— What you need to do —
Drop every picture, then print the rest of the listing exactly as given.
── Available data ──
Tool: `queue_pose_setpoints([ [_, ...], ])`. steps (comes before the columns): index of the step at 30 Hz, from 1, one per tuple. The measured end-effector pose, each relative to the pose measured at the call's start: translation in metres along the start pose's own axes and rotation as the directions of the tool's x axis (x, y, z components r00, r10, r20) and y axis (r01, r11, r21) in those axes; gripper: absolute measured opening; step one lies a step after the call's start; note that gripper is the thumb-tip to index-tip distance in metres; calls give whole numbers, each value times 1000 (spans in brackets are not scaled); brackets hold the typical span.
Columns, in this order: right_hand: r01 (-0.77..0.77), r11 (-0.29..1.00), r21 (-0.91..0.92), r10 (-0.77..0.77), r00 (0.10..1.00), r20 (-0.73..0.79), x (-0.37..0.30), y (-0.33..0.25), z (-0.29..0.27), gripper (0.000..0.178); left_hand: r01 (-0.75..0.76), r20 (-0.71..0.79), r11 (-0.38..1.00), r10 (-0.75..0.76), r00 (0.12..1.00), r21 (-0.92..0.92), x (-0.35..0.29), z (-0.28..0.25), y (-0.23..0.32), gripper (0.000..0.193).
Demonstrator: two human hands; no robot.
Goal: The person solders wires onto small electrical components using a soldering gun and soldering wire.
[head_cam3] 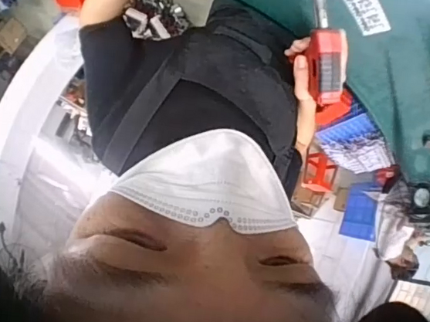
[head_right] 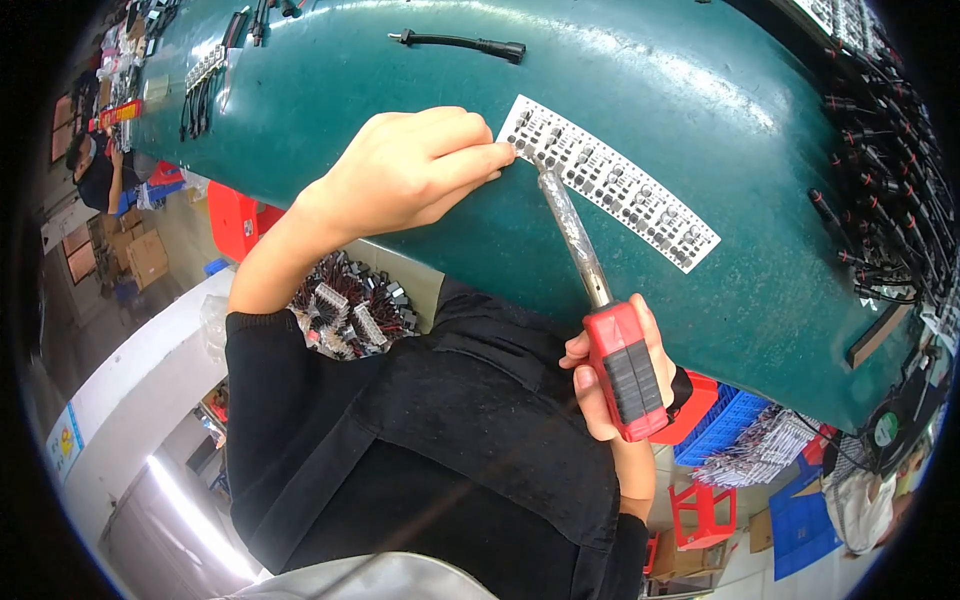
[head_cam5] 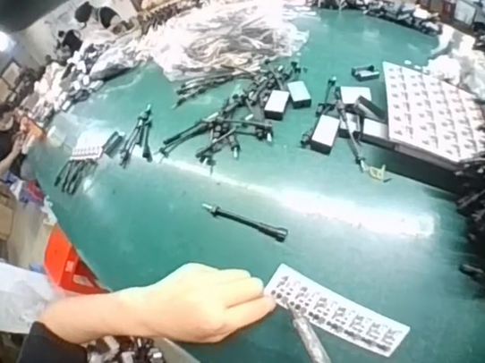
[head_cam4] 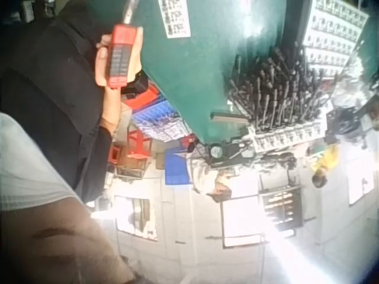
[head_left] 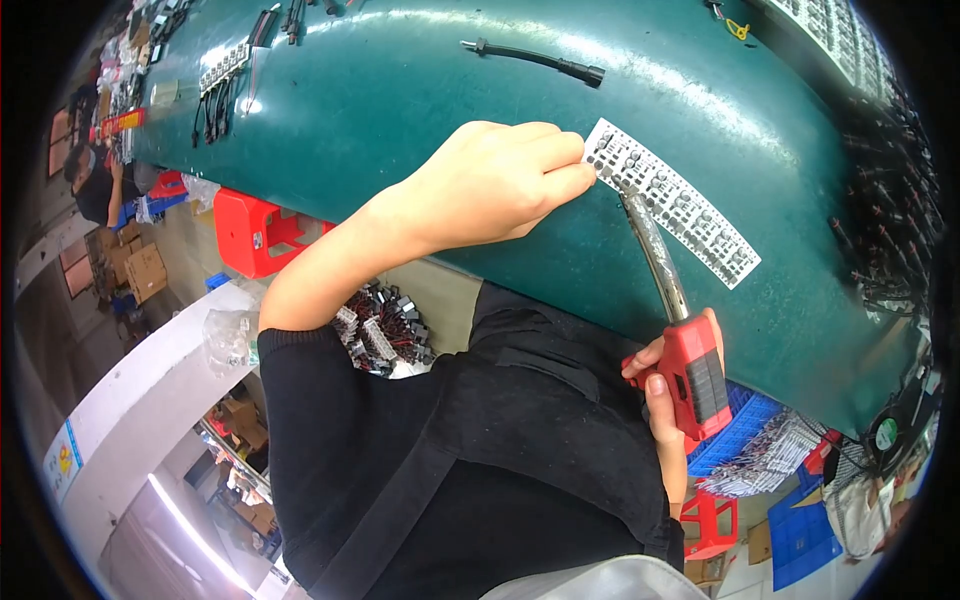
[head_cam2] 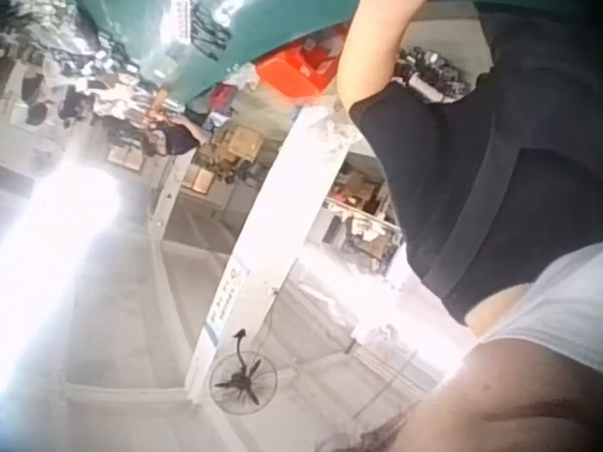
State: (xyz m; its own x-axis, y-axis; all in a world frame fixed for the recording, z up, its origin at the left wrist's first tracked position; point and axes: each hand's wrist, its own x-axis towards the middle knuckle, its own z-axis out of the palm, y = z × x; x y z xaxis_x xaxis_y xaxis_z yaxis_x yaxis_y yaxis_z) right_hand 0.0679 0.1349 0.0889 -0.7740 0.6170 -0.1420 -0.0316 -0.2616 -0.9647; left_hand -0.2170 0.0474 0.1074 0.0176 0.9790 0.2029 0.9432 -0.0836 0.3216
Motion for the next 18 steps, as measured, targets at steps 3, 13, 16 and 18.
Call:
queue_pose_setpoints([
  [3,50,992,-115,-43,997,64,2,0,-1,64,11,22,1000,-11,1000,7,1,-2,1,17],
  [13,-25,970,-242,33,999,30,5,-6,2,61,48,53,998,-46,998,-31,4,-5,2,15],
  [16,109,947,-302,-85,992,92,11,-3,0,59,61,59,997,-58,997,-51,6,-6,2,15],
  [18,244,912,-329,-201,967,157,11,0,-5,58,71,60,996,-67,996,-62,7,-8,2,14],
])
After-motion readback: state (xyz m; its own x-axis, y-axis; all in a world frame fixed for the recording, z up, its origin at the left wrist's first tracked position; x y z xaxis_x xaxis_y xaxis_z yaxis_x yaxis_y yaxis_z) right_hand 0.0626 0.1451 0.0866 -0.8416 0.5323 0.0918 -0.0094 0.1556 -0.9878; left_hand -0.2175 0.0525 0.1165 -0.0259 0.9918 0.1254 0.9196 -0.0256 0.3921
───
— Finished exercise —
Tool: `queue_pose_setpoints([ [_, ...], ])`. steps (comes before the columns): index of the step at 30 Hz, from 1, one per tuple. The measured end-effector pose, each relative to the pose measured at the call's start: translation in metres along the start pose's own axes and rotation as the directions of the tool's x axis (x, y, z components r00, r10, r20) and y axis (r01, r11, r21) in those axes; gripper: absolute measured opening; step one lies a step after the call's start; note that gripper is the thumb-tip to index-tip distance in metres; calls give whole numbers, each value times 1000 (spans in brackets are not scaled); brackets hold the typical span.
Columns, in this order: right_hand: r01 (-0.77..0.77), r11 (-0.29..1.00), r21 (-0.91..0.92), r10 (-0.77..0.77), r00 (0.10..1.00), r20 (-0.73..0.79), x (-0.37..0.30), y (-0.33..0.25), z (-0.29..0.27), gripper (0.000..0.178); left_hand: r01 (-0.75..0.76), r20 (-0.71..0.79), r11 (-0.38..1.00), r10 (-0.75..0.76), r00 (0.12..1.00), r21 (-0.92..0.92), x (-0.35..0.29), z (-0.28..0.25), y (-0.23..0.32), gripper (0.000..0.193).
Demonstrator: two human hands; no robot.
Goal: The person solders wires onto small electrical components using a soldering gun and soldering wire.
[head_cam3] 
[head_right] 
[head_cam5] 
[head_cam4] 
[head_left] 
[head_cam2] 
State: (xyz m; its own x-axis, y-axis; all in a world frame fixed for the recording, z up, its origin at the left wrist's first tracked position; point and axes: each hand's wrist, its own x-axis towards the middle knuckle, its own z-axis out of the palm, y = z × x; x y z xaxis_x xaxis_y xaxis_z yaxis_x yaxis_y yaxis_z) right_hand 0.0679 0.1349 0.0889 -0.7740 0.6170 -0.1420 -0.0316 -0.2616 -0.9647; left_hand -0.2170 0.0474 0.1074 0.0176 0.9790 0.2029 0.9432 -0.0836 0.3216
Motion for the next 18 steps, as measured, targets at steps 3, 13, 16 and 18.
Call:
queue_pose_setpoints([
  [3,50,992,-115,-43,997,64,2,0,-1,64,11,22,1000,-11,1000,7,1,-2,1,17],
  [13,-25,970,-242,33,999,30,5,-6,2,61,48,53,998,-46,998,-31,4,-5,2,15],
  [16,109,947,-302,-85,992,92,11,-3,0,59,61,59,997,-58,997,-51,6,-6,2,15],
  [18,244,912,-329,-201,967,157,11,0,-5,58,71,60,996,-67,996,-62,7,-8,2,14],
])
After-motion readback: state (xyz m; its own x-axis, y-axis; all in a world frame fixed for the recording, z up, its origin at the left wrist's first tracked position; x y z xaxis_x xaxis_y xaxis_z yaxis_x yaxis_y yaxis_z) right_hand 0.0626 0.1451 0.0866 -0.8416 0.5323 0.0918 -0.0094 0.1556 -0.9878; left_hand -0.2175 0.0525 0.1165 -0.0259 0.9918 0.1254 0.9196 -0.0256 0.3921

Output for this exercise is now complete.